* _WHAT THE EXERCISE ASKS_
Using the material below, count the lines that contain the word "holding" and report the number only.

* _DATASET EXTRACT_
+ + + + + + +
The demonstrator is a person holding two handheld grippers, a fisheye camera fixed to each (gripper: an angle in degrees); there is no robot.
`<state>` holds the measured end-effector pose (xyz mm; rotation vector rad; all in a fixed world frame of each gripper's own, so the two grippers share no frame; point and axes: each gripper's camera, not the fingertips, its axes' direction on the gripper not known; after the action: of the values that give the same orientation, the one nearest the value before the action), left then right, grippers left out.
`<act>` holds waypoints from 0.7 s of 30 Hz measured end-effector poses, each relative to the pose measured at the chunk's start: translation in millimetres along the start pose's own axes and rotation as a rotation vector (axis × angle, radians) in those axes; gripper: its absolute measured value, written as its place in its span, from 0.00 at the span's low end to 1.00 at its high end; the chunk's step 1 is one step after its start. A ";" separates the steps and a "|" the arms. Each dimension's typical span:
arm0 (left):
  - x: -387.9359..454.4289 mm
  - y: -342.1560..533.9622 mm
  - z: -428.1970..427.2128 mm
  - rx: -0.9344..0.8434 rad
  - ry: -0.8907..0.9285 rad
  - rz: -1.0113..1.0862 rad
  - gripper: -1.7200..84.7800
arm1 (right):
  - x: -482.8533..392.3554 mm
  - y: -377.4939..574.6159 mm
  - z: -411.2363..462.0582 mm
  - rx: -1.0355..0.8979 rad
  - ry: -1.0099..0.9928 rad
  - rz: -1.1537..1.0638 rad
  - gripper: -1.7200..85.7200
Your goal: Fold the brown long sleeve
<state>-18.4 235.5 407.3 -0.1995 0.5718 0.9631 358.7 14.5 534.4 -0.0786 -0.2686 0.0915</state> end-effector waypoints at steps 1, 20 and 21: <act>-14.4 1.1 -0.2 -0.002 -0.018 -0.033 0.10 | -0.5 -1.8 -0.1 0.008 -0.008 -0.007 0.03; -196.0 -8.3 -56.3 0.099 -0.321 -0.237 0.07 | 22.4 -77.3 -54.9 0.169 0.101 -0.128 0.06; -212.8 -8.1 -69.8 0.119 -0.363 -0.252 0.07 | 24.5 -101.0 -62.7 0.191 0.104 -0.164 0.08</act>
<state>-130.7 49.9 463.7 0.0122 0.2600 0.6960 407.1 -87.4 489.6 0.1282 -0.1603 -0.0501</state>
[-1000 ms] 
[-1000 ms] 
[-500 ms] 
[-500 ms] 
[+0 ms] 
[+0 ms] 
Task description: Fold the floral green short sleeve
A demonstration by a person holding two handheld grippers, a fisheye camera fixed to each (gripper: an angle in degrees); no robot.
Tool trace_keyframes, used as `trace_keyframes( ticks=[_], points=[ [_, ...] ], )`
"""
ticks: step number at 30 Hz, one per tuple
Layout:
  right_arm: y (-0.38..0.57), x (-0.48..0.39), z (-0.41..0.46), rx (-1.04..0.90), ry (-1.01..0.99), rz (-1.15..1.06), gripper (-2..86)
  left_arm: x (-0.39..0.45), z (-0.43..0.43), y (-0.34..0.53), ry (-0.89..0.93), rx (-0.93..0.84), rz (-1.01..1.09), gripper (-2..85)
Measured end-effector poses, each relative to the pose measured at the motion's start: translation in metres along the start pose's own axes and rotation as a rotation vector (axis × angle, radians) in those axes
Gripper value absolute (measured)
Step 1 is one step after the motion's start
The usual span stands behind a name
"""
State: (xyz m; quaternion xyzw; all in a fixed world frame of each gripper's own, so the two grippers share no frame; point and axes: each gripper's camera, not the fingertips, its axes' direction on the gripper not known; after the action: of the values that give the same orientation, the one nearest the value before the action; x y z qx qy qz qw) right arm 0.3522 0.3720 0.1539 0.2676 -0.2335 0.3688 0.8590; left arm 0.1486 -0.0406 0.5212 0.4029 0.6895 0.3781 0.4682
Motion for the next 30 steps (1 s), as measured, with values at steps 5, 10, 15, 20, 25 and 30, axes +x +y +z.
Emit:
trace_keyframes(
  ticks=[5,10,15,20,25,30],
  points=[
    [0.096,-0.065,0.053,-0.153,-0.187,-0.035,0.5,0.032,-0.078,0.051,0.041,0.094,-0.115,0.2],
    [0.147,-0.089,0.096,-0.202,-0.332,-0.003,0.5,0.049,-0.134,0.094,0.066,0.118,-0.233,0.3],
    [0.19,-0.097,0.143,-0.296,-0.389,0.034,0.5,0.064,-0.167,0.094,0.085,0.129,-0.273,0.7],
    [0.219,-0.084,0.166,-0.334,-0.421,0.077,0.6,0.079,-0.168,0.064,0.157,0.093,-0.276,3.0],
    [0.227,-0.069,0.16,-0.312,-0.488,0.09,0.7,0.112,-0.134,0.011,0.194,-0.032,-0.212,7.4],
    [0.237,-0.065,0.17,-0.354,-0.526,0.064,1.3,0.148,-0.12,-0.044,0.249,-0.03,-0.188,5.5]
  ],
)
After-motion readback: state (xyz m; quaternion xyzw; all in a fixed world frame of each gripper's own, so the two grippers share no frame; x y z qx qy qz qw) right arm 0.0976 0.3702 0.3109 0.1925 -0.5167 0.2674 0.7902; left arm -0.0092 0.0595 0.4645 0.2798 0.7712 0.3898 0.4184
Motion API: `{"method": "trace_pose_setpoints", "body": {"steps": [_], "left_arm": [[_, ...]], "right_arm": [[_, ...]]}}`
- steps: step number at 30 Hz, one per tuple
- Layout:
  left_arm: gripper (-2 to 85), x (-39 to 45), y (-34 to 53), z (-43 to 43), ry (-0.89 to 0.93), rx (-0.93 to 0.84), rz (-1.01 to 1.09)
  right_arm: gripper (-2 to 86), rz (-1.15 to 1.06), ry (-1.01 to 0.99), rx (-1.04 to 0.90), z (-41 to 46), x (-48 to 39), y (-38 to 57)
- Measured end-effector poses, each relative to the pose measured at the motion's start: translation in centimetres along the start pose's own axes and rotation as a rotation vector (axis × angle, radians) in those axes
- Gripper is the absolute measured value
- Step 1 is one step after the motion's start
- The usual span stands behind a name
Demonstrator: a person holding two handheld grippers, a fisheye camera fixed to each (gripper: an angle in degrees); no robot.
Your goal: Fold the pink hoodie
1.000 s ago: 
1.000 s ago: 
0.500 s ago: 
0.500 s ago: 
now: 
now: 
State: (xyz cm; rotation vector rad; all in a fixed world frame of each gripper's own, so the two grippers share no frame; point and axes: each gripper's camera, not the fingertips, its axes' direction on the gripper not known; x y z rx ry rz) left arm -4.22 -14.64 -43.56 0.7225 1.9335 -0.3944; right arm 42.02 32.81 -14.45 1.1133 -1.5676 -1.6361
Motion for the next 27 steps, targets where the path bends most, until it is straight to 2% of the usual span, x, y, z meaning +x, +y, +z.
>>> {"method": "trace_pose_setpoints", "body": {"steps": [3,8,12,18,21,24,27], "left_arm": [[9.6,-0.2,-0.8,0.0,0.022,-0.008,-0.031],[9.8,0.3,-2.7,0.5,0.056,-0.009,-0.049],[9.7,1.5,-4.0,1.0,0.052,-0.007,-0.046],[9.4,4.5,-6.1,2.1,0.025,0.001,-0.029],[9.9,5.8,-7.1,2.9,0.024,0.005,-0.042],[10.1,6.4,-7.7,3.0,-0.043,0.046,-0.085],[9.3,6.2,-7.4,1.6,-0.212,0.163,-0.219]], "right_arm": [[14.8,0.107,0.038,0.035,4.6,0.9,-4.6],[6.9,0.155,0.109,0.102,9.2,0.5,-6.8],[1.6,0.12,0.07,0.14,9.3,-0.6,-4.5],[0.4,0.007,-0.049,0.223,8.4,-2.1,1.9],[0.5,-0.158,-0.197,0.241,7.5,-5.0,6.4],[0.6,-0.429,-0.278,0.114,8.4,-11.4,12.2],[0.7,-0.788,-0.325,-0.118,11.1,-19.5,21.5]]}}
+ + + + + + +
* _RESULT FOR THIS EXERCISE_
3